*DATA PROVIDED*:
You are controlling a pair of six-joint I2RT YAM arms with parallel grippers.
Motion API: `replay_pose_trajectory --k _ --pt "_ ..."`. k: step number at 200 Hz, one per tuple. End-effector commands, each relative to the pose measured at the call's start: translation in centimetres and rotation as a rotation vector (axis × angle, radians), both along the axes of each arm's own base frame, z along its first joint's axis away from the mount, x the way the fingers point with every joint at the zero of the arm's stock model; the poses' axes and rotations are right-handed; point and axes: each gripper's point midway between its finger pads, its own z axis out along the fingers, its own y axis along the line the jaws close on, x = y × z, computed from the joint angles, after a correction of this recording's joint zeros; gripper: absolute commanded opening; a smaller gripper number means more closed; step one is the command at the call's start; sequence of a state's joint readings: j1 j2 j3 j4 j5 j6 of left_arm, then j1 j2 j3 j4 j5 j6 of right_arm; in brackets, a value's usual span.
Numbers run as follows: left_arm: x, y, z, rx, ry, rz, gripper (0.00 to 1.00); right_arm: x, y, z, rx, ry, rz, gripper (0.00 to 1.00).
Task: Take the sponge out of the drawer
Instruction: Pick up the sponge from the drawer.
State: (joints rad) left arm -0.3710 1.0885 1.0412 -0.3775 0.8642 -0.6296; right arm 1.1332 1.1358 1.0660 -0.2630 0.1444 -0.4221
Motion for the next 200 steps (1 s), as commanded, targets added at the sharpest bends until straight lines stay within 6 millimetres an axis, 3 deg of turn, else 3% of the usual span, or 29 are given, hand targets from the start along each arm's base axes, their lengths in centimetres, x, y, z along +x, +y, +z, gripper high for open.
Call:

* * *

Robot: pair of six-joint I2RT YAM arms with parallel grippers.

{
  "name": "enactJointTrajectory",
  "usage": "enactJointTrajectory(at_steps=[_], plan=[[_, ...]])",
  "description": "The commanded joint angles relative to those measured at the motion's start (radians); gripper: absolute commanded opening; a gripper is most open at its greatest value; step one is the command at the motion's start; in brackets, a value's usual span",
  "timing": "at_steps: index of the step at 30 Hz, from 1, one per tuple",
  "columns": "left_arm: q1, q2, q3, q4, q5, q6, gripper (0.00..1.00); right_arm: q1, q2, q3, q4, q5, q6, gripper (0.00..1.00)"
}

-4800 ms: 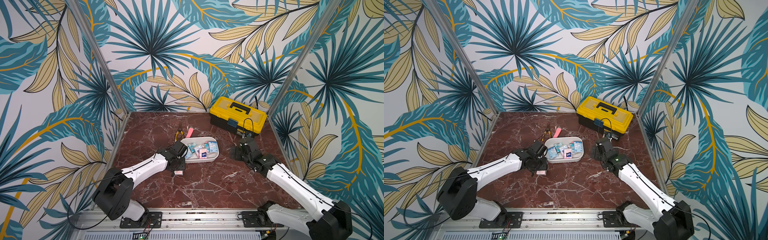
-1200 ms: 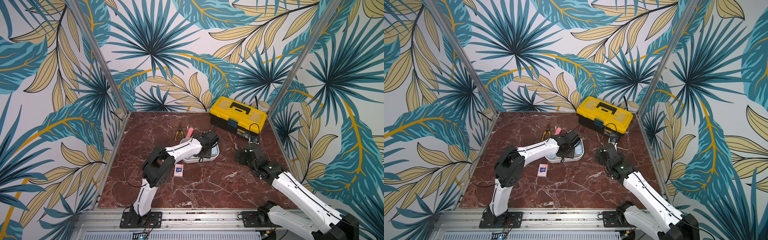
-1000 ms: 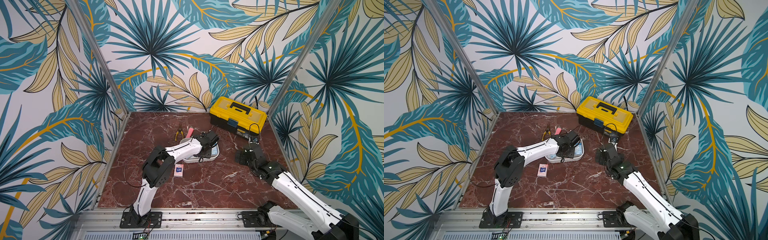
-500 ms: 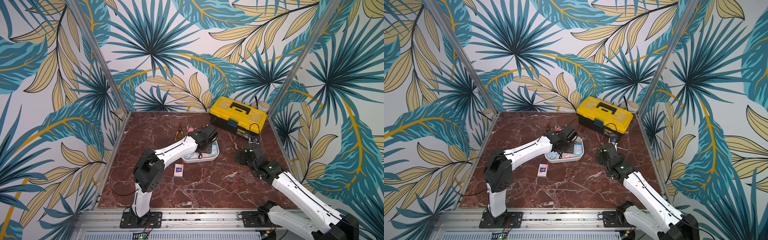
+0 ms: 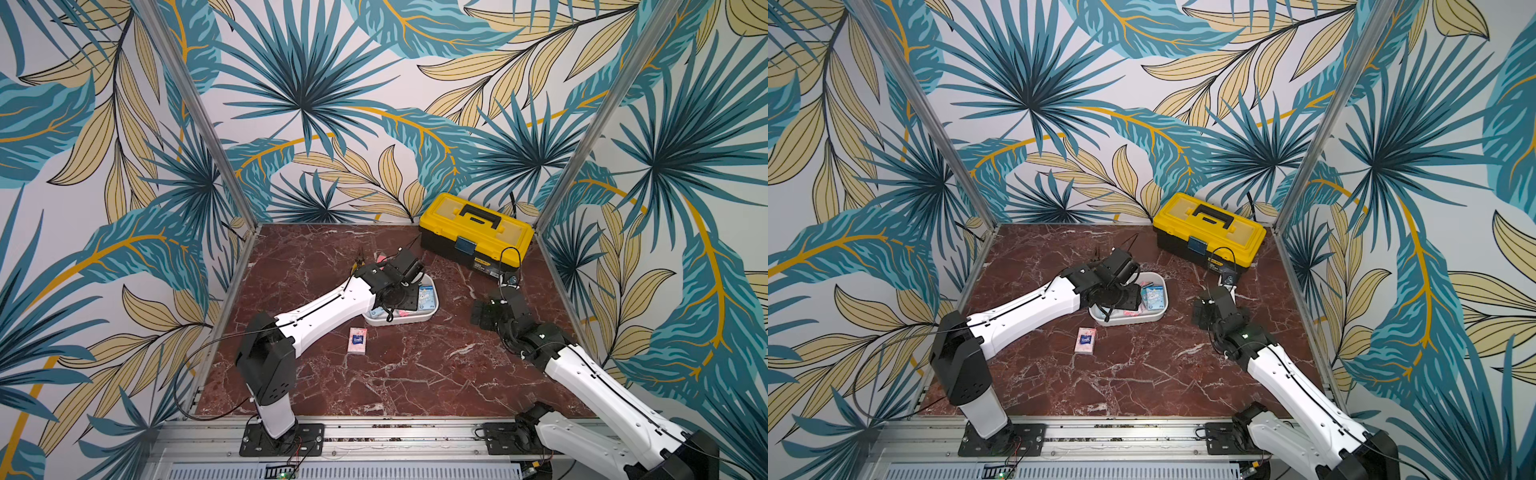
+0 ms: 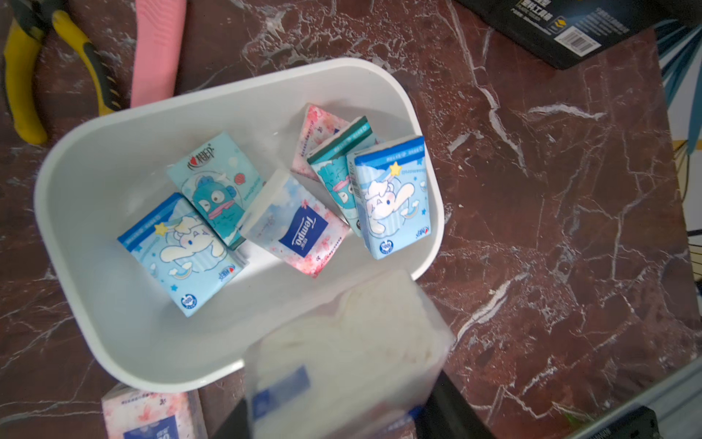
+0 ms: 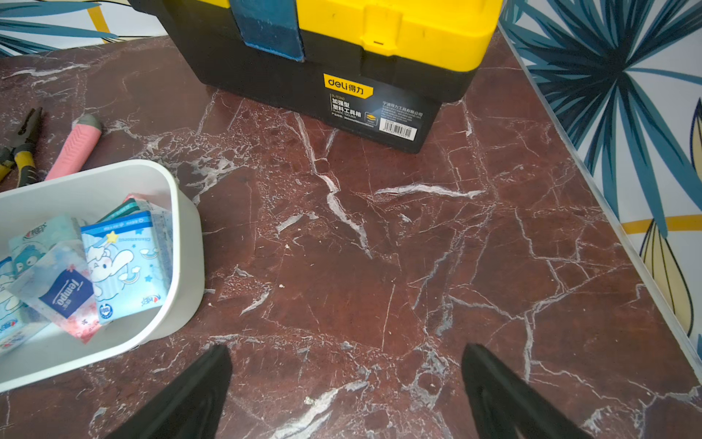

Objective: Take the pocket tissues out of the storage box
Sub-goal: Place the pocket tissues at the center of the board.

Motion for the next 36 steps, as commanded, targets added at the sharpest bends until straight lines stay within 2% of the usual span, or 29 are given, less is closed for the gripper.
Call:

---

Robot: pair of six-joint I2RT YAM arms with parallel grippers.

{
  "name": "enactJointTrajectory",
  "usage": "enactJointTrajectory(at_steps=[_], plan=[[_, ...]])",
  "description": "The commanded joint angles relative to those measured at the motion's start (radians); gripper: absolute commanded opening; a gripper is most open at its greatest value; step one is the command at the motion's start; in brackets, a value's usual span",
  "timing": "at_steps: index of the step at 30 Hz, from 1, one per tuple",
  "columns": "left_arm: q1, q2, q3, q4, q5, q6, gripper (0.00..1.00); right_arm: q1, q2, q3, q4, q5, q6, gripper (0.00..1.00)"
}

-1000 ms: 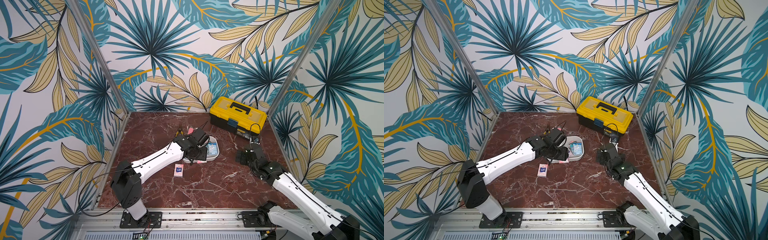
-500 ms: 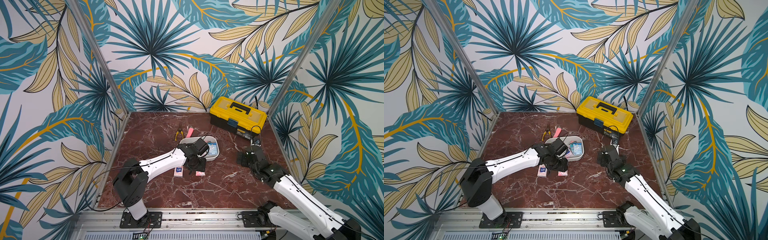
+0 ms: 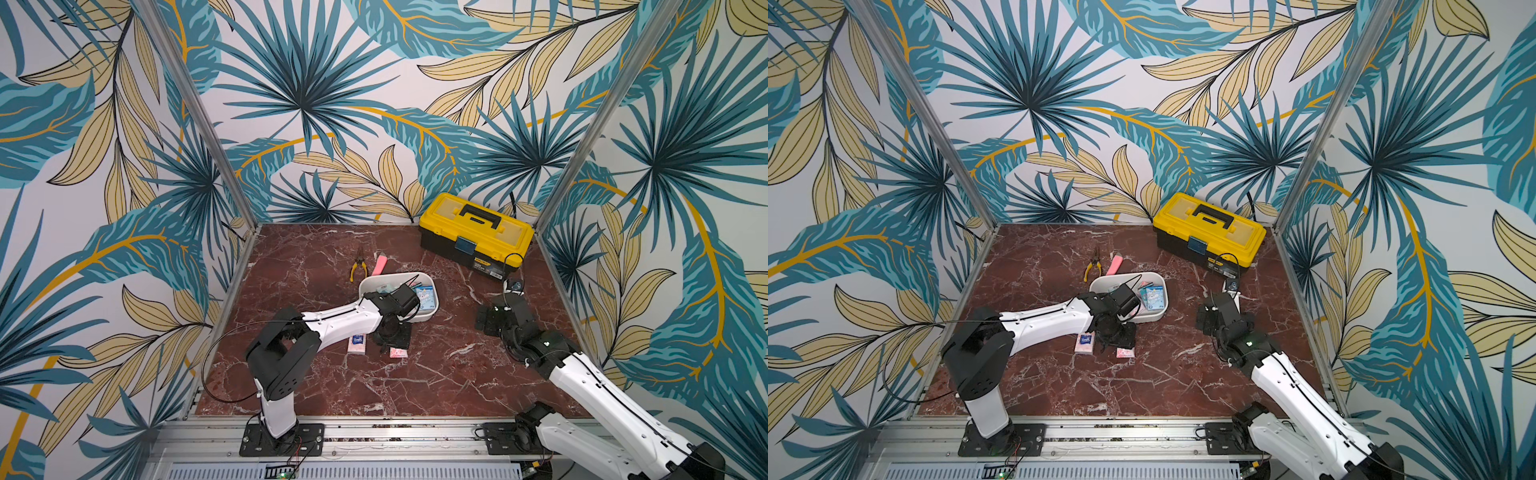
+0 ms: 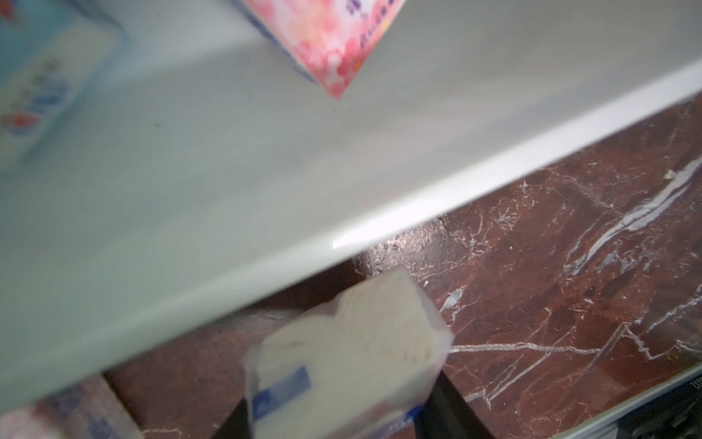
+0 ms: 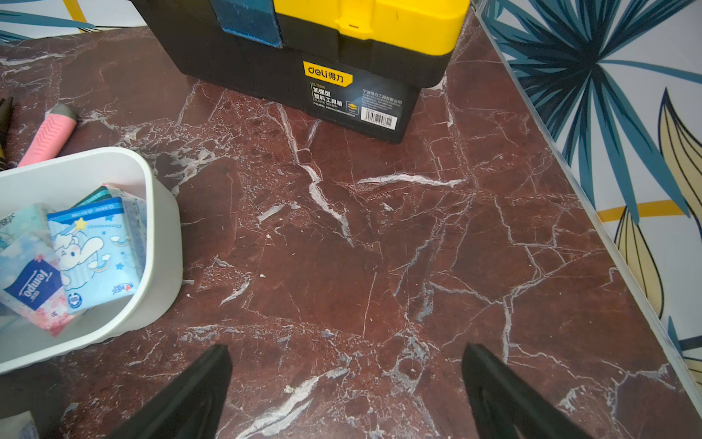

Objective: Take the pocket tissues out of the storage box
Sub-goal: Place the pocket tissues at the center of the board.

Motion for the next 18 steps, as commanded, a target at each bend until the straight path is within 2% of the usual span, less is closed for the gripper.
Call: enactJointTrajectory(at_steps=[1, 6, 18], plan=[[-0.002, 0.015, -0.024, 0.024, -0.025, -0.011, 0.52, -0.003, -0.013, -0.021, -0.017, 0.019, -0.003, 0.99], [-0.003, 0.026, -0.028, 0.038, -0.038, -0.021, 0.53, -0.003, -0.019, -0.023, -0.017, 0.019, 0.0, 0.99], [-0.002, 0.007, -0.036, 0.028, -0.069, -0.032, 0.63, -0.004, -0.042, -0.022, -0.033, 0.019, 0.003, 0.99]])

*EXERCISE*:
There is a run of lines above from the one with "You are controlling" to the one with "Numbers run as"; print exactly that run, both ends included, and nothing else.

*RESPONSE TO THE TASK*:
You are controlling a pair of six-joint I2RT YAM arms with parallel grippers.
Motion API: `replay_pose_trajectory --k _ --pt "_ ..."`. k: step number at 200 Hz, one per tuple. End-effector commands, each relative to the pose measured at the call's start: translation in centimetres and rotation as a rotation vector (axis × angle, radians), both along the axes of each arm's own base frame, z along its first joint's axis away from the mount, x the way the fingers point with every joint at the zero of the arm's stock model; the poses' axes and rotations are right-handed; point and axes: each gripper's point midway between its finger pads, its own z axis out along the fingers, its own y axis along the line the jaws close on, x = y × z, computed from the joint angles, after a correction of this recording's joint zeros; gripper: absolute commanded opening; a smaller gripper number means more closed; step one is the command at the call's start; sequence of a state's joint readings: j1 j2 j3 j4 j5 j6 of left_arm, then j1 j2 j3 j4 j5 j6 of right_arm; in brackets, a value's usual span.
Numbers run as follows: left_arm: x, y, z, rx, ry, rz, gripper (0.00 to 1.00); right_arm: x, y, z, rx, ry, rz, gripper (0.00 to 1.00).

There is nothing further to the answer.